To do -> Pictures appear among the records below and must be omitted. Repeat exactly the lines from the line with "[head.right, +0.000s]" to the line with "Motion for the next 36", both included.

Data supplied ->
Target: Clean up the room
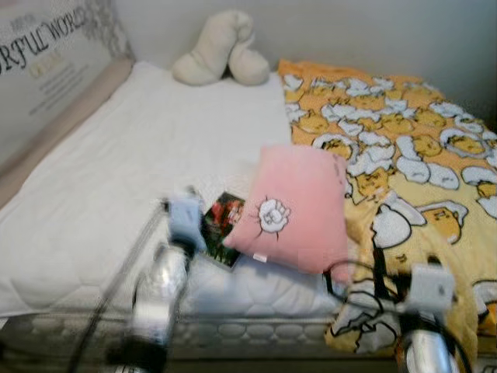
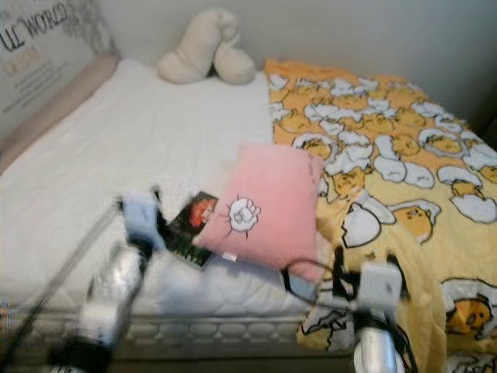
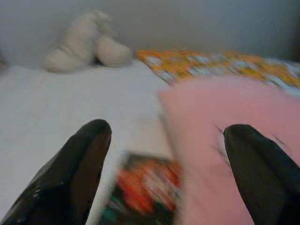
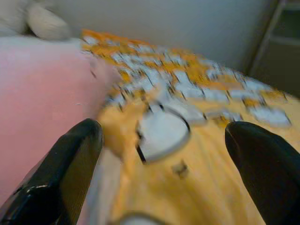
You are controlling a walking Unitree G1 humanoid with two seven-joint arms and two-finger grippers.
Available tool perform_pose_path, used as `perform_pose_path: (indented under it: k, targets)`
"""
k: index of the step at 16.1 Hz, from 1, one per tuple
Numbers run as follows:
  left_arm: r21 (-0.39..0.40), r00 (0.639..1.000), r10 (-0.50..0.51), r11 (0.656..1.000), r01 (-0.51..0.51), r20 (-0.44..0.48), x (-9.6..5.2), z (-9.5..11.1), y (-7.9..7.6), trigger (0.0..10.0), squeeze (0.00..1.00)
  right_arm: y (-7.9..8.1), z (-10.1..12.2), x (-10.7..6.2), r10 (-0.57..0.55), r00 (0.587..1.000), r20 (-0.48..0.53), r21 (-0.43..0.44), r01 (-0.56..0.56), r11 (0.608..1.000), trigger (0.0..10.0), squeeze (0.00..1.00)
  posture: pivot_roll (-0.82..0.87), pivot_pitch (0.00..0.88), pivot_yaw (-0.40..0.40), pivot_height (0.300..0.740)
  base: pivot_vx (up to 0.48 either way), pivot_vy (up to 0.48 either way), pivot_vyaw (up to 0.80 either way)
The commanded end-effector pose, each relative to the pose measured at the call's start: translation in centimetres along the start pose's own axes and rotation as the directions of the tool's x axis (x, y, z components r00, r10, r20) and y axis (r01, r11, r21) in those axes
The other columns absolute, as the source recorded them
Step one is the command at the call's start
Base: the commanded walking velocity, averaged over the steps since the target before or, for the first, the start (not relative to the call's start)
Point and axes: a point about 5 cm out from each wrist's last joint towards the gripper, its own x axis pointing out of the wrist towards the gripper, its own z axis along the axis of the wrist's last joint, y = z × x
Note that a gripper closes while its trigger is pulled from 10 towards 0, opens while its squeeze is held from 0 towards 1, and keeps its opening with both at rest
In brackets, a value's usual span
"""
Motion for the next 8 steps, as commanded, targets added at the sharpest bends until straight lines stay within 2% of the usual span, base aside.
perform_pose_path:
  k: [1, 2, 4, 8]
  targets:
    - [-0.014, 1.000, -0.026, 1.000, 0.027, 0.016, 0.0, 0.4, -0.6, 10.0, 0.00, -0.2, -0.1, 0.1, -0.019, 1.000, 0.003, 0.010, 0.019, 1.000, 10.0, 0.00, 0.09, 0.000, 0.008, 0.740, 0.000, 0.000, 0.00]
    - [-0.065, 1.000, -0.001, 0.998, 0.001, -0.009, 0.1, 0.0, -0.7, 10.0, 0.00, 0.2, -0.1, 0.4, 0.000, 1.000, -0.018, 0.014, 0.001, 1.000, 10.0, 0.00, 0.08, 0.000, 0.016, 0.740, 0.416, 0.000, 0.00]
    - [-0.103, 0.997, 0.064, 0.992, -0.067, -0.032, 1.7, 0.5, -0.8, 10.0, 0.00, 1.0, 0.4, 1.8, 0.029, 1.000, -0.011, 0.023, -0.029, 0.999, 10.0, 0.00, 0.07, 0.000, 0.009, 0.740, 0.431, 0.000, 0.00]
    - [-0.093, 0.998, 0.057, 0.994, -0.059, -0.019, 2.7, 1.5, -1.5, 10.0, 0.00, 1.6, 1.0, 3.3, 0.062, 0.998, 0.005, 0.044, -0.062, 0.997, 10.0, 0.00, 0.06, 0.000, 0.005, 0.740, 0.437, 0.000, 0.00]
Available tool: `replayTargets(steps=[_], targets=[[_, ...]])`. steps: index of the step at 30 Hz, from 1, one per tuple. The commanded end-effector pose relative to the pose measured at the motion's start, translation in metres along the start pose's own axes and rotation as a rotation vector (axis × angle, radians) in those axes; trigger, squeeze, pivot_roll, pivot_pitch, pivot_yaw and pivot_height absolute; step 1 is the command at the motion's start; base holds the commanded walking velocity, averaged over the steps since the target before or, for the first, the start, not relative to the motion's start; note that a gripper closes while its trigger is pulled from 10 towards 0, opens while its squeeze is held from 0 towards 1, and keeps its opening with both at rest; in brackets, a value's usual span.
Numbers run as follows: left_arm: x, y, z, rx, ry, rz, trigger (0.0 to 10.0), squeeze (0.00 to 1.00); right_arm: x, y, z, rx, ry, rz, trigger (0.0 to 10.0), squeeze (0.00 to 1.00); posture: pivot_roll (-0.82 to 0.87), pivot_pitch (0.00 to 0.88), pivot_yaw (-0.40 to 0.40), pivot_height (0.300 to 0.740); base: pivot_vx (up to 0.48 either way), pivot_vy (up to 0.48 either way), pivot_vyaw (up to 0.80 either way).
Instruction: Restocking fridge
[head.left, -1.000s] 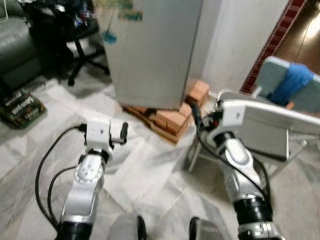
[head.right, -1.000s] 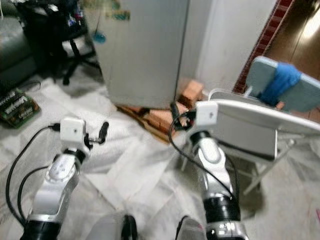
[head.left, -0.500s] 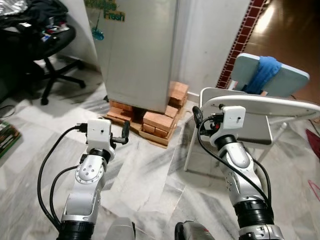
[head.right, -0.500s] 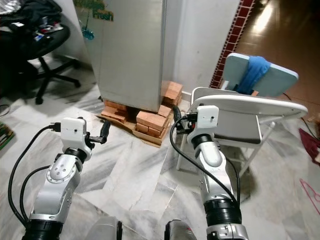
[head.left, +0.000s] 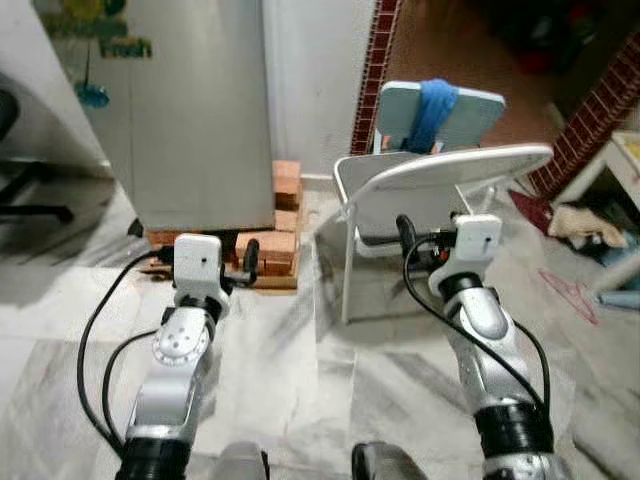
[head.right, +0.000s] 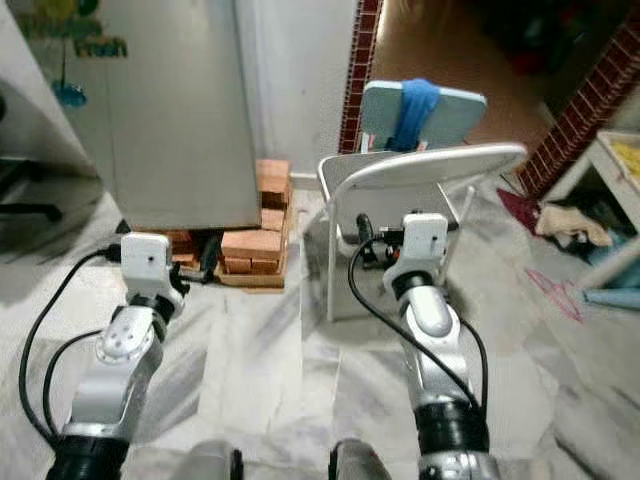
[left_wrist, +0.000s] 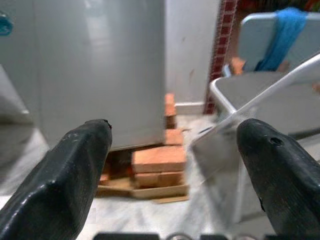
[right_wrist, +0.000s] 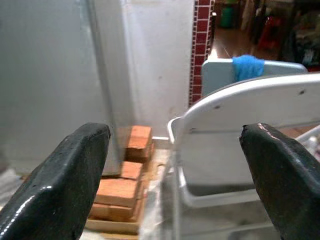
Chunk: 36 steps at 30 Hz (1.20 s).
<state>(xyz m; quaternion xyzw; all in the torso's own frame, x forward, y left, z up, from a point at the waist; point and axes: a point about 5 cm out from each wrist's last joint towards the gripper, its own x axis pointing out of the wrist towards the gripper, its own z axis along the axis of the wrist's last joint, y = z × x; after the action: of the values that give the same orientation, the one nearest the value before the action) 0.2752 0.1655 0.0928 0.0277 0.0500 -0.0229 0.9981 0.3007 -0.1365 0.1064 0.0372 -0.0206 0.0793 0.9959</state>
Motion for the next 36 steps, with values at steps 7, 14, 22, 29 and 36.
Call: replayTargets(steps=[7,14,22,29,36], targets=[[0.007,-0.010,0.004,-0.015,-0.022,-0.031,10.0,0.00,-0.004,-0.016,0.006,-0.029,-0.027,-0.068,10.0,0.00,0.04,0.058,0.020,0.740,0.000,0.480,-0.80],[0.003,-0.005,-0.005,-0.012,-0.006,-0.028,10.0,0.00,-0.023,-0.029,-0.002,-0.036,-0.012,-0.147,10.0,0.00,0.02,0.010,0.041,0.740,0.000,0.480,-0.80],[0.002,0.001,-0.020,0.011,0.020,-0.024,10.0,0.00,-0.047,-0.040,-0.015,-0.072,0.031,-0.198,10.0,0.00,-0.02,0.000,0.044,0.740,0.000,0.480,-0.80],[0.010,0.001,-0.018,0.002,0.004,-0.024,10.0,0.00,-0.048,-0.043,-0.020,-0.074,0.050,-0.219,10.0,0.00,-0.02,0.000,0.041,0.740,0.000,0.480,-0.80],[0.011,-0.003,-0.023,0.009,0.007,-0.037,10.0,0.00,-0.046,-0.041,-0.022,-0.084,0.056,-0.206,10.0,0.00,-0.01,0.000,0.013,0.740,0.000,0.259,-0.80]])
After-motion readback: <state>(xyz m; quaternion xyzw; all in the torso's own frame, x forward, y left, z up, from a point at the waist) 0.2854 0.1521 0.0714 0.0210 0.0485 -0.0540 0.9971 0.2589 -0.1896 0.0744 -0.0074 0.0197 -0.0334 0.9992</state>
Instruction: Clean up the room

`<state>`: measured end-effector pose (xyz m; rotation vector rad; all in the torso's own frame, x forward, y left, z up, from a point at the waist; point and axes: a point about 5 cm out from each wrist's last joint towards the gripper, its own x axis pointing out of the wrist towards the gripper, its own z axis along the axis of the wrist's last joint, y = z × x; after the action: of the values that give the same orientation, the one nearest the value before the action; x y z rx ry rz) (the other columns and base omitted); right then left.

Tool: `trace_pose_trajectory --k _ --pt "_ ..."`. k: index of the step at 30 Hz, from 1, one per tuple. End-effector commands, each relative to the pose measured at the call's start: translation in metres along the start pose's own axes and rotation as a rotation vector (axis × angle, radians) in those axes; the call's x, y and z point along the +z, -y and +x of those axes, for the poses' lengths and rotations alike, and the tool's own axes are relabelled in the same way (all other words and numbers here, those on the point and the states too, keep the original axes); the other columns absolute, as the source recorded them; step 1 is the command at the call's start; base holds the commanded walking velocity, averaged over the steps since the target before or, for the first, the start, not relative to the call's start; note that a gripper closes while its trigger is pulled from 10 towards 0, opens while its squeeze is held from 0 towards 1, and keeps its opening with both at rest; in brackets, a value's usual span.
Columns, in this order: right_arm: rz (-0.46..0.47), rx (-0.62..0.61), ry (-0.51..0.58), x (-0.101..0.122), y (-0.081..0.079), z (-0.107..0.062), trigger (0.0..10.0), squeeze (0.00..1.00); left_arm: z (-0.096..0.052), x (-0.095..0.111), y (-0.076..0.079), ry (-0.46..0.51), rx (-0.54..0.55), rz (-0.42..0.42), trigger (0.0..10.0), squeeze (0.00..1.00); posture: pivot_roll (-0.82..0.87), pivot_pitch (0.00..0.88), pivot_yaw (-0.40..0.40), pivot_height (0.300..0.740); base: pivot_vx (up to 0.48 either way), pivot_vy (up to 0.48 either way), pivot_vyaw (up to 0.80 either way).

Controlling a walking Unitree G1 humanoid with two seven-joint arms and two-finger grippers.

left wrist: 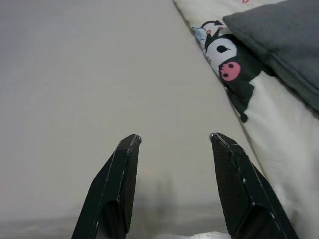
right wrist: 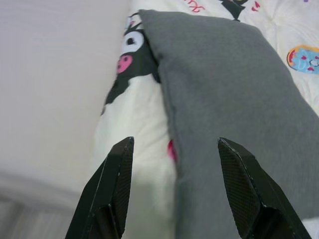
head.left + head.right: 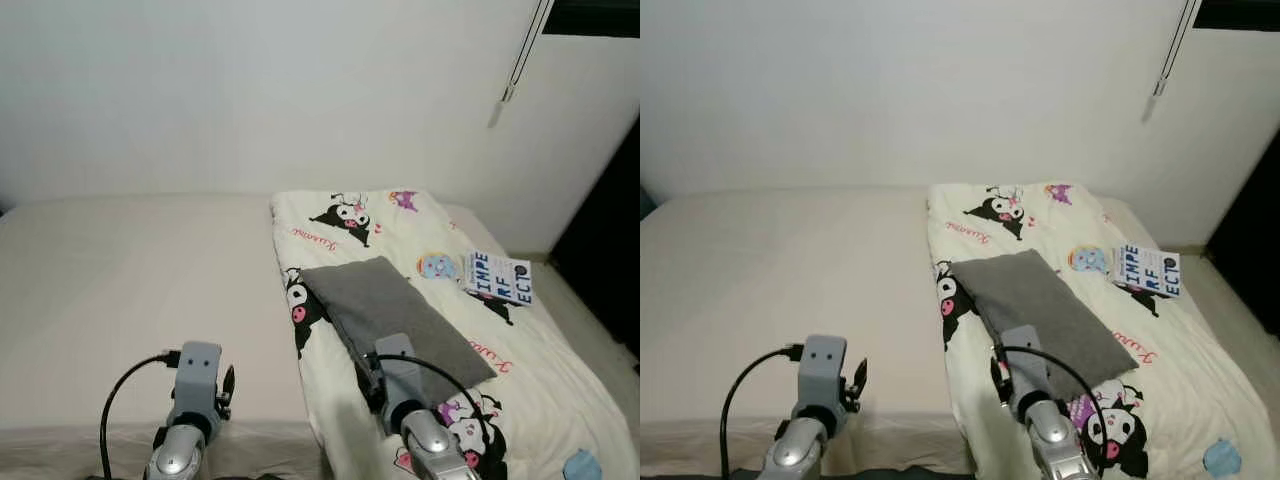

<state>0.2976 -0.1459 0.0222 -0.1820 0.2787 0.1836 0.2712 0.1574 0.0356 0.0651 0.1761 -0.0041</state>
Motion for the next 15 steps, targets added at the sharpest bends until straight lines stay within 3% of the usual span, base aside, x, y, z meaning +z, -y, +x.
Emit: trace_pose_trajectory --k 1,4,15 --pt "0.008 -0.010 -0.027 -0.0068 0.0016 -0.0027 10.0 0.00 -0.0018 -0.0051 0.0036 -0.023 -0.009 -0.014 10.0 0.00 0.02 0.110 -0.008 0.740 0.349 0.000 0.00" --pt "0.009 -0.013 -0.027 -0.0067 0.0015 -0.0028 10.0 0.00 -0.0016 -0.0050 0.0037 -0.023 -0.011 -0.014 10.0 0.00 0.02 0.112 -0.006 0.740 0.318 0.000 0.00" --pt "0.012 -0.022 -0.029 -0.0080 0.0023 -0.0041 10.0 0.00 -0.0021 -0.0042 0.0044 -0.012 -0.037 0.003 10.0 0.00 0.02 0.116 -0.001 0.740 0.000 0.000 0.00"
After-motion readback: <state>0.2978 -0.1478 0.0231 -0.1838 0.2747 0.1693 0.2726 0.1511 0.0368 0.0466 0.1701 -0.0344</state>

Exercise response ->
[head.right, +0.000s] 
[left_wrist, +0.000s] 
[right_wrist, +0.000s] 
Chunk: 36 steps at 30 Hz (1.20 s).
<state>(xyz m; quaternion xyzw; all in the torso's own frame, x forward, y left, z up, from a point at the waist; point and axes: a point about 5 cm out from each wrist's last joint towards the gripper, its own x axis pointing out of the wrist towards the gripper, its own z axis along the axis of the wrist's last joint, y = z × x; after the action: of the values that give the same orientation, the one nearest the value before the action) 0.2752 0.1655 0.0928 0.0277 0.0500 -0.0229 0.9981 0.3007 -0.1365 0.1064 0.0372 -0.0206 0.0793 0.9959</state>
Motion for the next 36 steps, with values at steps 7, 14, 22, 29 and 36.

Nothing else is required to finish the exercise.